On October 12, 2010, the board of directors (the “Board”) of Vantone International Group, Inc. (the “Company”) increased the size of the Board from four to ten and elected Yanxiang Liu, Xiaoyun Chen, Riming Cui, Ke Xu, Wenyi Zhao and Shuxian Lan to serve on the Board as “independent directors” of the Company as defined by Rule 4200(a)(15) of the Marketplace Rules of the Nasdaq Stock Market, Inc. (the “Nasdaq Marketplace Rules”). Set forth below is a brief description of our new independent directors’ experience subject to the reporting requirements under the federal securities laws.

Name
 
Age
 
Position
Yanxiang Liu
 
47
 
Director, Chair of the Audit Committee and Member of the Compensation Committee
Xiaoyun Chen
 
35
 
Director and Member of the Audit Committee
Riming Cui
 
47
 
Director and Chair of the Compensation Committee
Ke Xu
 
56
 
Director and Member of the Nomination Committee
Wenyi Zhao
 
53
 
Director and Chair of the Nomination Committee
Shuxian Lan
 
58
 
Director and Member of the Audit Committee

Mr. Yanxiang Liu, Age 47, Director, Chair of the Audit Committee and Member of the Compensation Committee

Mr. Liu is an independent director of the Company.  He is currently working as a partner of the Shenyang Huijia United Accounting Firm. From 2006 to now, he is shareholder of Shenyang Huijia United Accounting Firm, which is called Liaoning Zhongyi Huijia Accounting Firm currently. In 2005, he was pluralistic chair of liquidation team for Shenyang Taide’er Shoes Co., Ltd.  From 2003 to 2005, he was in Shenyang Dongyu Group, Inc.
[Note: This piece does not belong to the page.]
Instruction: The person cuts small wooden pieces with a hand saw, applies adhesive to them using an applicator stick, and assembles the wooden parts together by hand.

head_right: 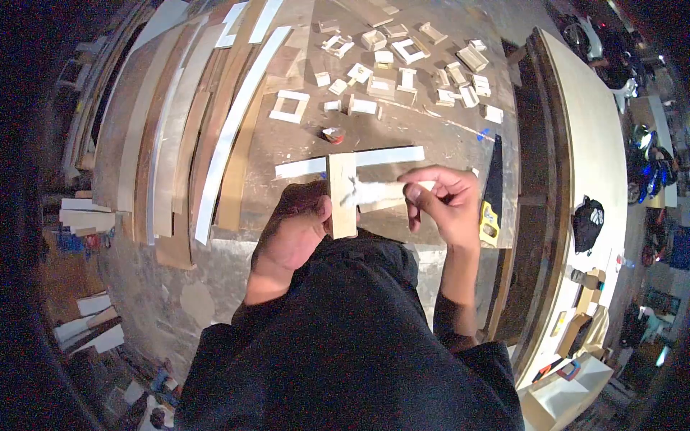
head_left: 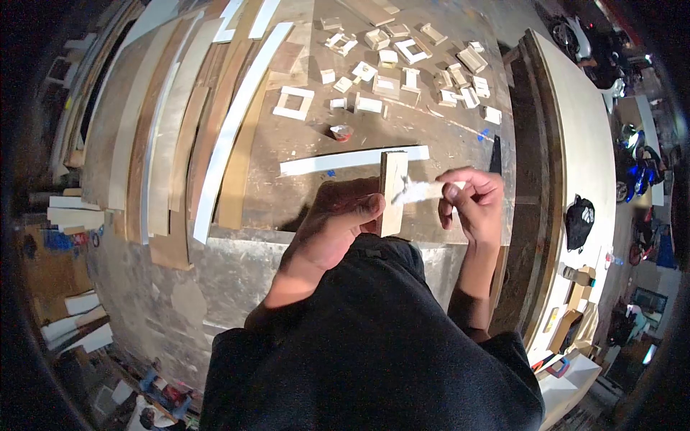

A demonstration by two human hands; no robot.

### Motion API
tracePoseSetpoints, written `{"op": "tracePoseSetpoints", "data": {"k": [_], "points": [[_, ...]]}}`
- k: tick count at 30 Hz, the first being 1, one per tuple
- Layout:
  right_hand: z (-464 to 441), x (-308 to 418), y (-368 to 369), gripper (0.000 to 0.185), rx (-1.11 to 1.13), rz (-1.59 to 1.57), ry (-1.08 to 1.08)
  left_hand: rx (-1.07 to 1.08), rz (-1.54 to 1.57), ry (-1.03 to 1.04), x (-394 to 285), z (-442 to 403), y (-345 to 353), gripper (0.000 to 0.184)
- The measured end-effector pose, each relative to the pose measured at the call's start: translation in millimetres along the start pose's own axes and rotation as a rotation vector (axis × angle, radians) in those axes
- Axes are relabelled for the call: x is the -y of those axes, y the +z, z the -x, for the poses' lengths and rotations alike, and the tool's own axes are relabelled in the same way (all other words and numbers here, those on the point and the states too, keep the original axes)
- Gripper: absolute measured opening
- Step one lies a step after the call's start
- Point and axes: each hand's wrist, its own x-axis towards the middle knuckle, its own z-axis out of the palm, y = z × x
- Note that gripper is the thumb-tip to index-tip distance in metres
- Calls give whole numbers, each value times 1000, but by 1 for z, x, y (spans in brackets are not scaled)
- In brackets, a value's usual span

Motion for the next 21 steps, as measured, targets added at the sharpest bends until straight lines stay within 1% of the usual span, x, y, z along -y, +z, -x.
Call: {"op": "tracePoseSetpoints", "data": {"k": [2,4,6,10,12,18,20,21], "points": [[4,-5,-5,11,81,3,25,-16,-31,-12,-4,0,1,48],[5,-4,-7,10,86,22,11,-3,-26,-12,-5,-2,-1,47],[4,-1,-7,10,87,-51,-52,14,-23,-18,-3,-3,-3,47],[-5,9,1,11,-8,-44,-95,7,2,-29,0,-5,-1,50],[-6,12,2,11,-13,-45,-91,6,13,-28,-1,-5,-1,51],[0,10,-1,18,55,-89,-111,26,12,48,-1,-5,-8,48],[2,11,0,23,111,37,-142,1,13,44,-4,-5,-7,47],[4,9,1,23,102,28,-143,0,16,44,-3,-5,-9,47]]}}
In 2003, he worked as Chief Auditor mainly in charge of performance appraisal of internal Group and review of internal control. In 2004, he was chair of Division of Auditing and Supervision of this Group. From 1998 to 2002, above firm separated from Bureau of Finance and he was one of the five members to establish Shenyang Hualun Accounting Firm with an auditing qualification of Securities, and he was in charge of auditing depart No.3 whose duties mainly included an administrative leadership, auditing and verifying matters in Accounting firm business scope, and communication with public corporation, and Sino-foreign joint ventures etc. From 1994 to 1997, Mr. Liu served as the office director of Shenyang Accounting Firm in Shenyang Economy and Technology Development Zone where he was in charge of programs involving auditing and capital verification for companies in the zone.

Mr. Liu holds a bachelor degree from Northeast China University of Finance and Economics. He is a senior certified public accountant and registered tax accountant in China.
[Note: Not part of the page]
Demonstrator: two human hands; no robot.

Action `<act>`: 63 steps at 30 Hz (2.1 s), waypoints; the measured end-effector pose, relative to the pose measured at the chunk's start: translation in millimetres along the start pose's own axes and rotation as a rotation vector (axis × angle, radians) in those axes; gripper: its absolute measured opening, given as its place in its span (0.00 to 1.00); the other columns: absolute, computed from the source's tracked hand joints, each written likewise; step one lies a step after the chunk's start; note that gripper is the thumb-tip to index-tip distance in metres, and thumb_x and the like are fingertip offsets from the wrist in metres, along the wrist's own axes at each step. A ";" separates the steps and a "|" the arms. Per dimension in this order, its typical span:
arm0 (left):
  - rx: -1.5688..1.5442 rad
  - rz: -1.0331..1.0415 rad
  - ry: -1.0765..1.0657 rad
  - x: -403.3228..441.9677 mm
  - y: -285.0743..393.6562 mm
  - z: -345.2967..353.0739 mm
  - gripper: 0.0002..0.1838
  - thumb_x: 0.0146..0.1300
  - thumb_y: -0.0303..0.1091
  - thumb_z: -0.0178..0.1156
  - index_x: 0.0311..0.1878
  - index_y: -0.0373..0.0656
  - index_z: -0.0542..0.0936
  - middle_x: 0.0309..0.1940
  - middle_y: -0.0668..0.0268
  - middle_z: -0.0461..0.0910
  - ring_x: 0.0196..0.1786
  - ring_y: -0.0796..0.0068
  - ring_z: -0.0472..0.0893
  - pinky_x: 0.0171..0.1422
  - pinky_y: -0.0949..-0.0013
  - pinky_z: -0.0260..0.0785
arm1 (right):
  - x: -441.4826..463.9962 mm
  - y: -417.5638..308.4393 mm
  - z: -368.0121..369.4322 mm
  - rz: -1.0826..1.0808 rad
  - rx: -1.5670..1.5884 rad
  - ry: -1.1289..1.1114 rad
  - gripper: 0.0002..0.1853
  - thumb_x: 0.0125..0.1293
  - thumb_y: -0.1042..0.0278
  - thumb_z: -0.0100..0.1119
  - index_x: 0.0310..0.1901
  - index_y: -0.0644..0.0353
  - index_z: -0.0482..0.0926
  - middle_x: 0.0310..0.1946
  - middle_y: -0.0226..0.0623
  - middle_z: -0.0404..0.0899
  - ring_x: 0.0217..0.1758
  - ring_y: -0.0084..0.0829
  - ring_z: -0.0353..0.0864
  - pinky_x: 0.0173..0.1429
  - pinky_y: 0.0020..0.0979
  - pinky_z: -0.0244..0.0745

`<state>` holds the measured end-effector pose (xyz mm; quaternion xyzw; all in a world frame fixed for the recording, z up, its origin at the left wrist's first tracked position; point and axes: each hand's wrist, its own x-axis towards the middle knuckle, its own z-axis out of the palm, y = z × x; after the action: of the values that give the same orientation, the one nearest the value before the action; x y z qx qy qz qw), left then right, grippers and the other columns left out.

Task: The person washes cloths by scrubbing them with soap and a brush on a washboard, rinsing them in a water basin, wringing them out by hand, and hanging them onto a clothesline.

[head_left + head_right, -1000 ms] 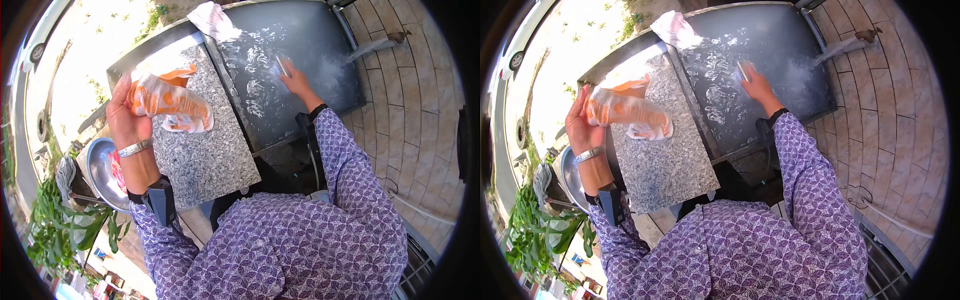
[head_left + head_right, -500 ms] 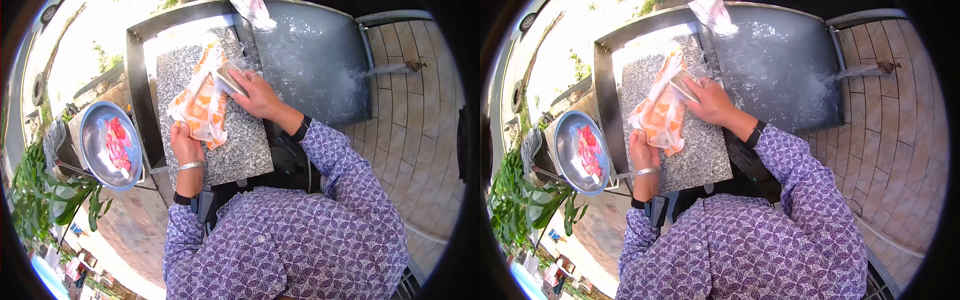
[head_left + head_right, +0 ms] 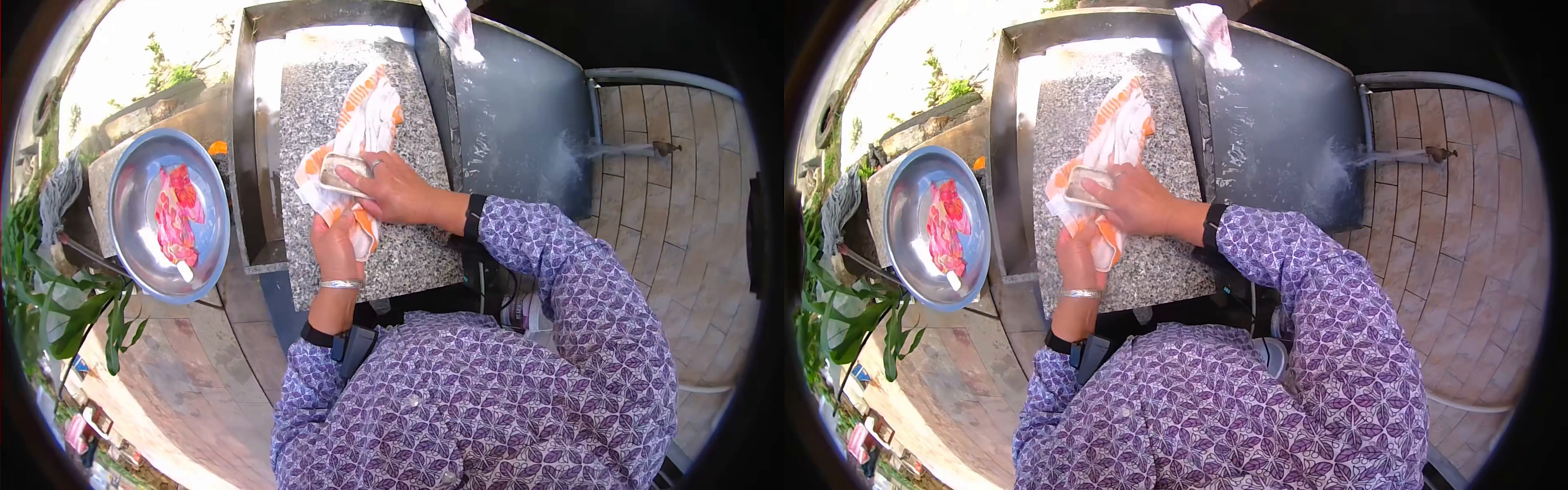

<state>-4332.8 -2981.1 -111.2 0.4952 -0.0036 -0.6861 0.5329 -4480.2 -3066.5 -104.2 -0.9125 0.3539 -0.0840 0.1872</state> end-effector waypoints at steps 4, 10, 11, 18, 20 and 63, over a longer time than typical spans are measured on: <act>0.002 0.142 0.068 -22.8 9.2 6.8 0.17 0.69 0.29 0.52 0.58 0.32 0.69 0.54 0.57 0.76 0.51 0.71 0.78 0.57 0.67 0.70 | 80.6 121.7 -5.0 0.766 -0.138 -0.169 0.29 0.60 0.57 0.57 0.65 0.49 0.69 0.44 0.62 0.74 0.46 0.53 0.78 0.48 0.45 0.74; 0.156 0.048 0.102 -22.8 15.8 0.0 0.19 0.73 0.39 0.48 0.55 0.31 0.73 0.48 0.60 0.79 0.47 0.73 0.79 0.53 0.69 0.71 | 43.8 23.2 -17.9 0.433 0.026 -0.229 0.32 0.61 0.57 0.57 0.69 0.44 0.64 0.46 0.63 0.71 0.48 0.57 0.76 0.53 0.46 0.72; 0.228 -0.002 0.066 -23.8 22.0 -2.4 0.17 0.74 0.38 0.48 0.52 0.31 0.75 0.46 0.62 0.80 0.46 0.75 0.78 0.54 0.70 0.70 | 41.5 31.7 -14.0 0.454 -0.013 -0.204 0.32 0.60 0.57 0.57 0.68 0.44 0.64 0.45 0.63 0.72 0.48 0.56 0.76 0.52 0.46 0.72; 1.025 0.173 -0.032 -50.6 57.0 -17.5 0.12 0.67 0.34 0.55 0.44 0.35 0.81 0.41 0.62 0.80 0.46 0.63 0.79 0.51 0.65 0.66 | 85.2 126.0 0.7 0.712 -0.220 -0.106 0.29 0.63 0.55 0.53 0.67 0.44 0.66 0.44 0.61 0.75 0.47 0.53 0.77 0.49 0.47 0.73; 1.337 0.506 0.002 -52.7 59.6 -23.7 0.11 0.64 0.34 0.56 0.43 0.37 0.81 0.44 0.62 0.79 0.52 0.59 0.75 0.56 0.60 0.61 | 74.3 64.0 -10.5 0.698 -0.001 -0.196 0.30 0.62 0.55 0.53 0.67 0.44 0.66 0.48 0.60 0.73 0.49 0.53 0.76 0.52 0.48 0.72; 1.516 0.802 0.032 -51.3 40.1 -40.0 0.09 0.58 0.30 0.56 0.40 0.38 0.79 0.38 0.64 0.77 0.57 0.59 0.72 0.61 0.51 0.51 | 46.3 46.5 0.2 0.308 -0.029 -0.107 0.32 0.58 0.62 0.57 0.67 0.41 0.66 0.46 0.58 0.73 0.44 0.53 0.75 0.48 0.48 0.71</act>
<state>-4279.3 -2939.9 -75.5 0.6884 -0.6287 -0.2510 0.2604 -4474.7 -3129.4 -122.0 -0.8533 0.4803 -0.0003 0.2031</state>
Ms. Xiaoyun Chen, Age 35, Director and Member of the Audit Committee

Ms. Chen is an independent director of the Company. She is an associate law professor and tutor for graduates at the School of Law, Shenyang Normal University since 2004. Ms. Chen is a member of the editing committee for “Chinese Journal of International Law” and an attorney at Liaoning Changfeng Law Office. Ms. Chen holds a post-doctor degree in Law from Xiamen University School of Law. She also holds a Master of Law degree from Liaoning University.

Mr. Riming Cui, Age 47, Director and Chair of the Compensation Committee

Mr. Cui is an independent director of the Company. He is currently a professor for doctors’ degree and the associate dean of the School of Economics at Liaoning University School. He mainly focuses in international trade, international market analysis and projection, operation and management of international companies. Mr. Cui is an expert in international economy and trade at the Economic Teaching Guidance Committee of the Chinese Ministry of Education.  He is also a member or advisor of many international trade related organizations, including China International Trade Institute, China International Economy Relations Institute and Zhejiang Province International Trade Promotion Organization.

Mr. Cui holds a doctor’s degree in Economy from Liaoning University.

Mr. Ke Xu, Age 56, Director and Member of the Nomination Committee

Mr. Xu is an independent director of the Company. He is a professor for doctors’ degree at China Medical University. He is also an attending doctor and the director of the radiology department in the First Affiliated Hospital of China Medical University. Mr. Xu served as a representative of the People’s Congress of Liaoning Province. He is also affiliated with many professional organizations, including the Radiology Society of North America, Radiology Society of China, “Chinese Journal of Radiology” and Institute of Biomedical Imaging of China Medical University, etc.

Mr. Xu holds a doctor’s degree in Clinical Medicine from China Medical University.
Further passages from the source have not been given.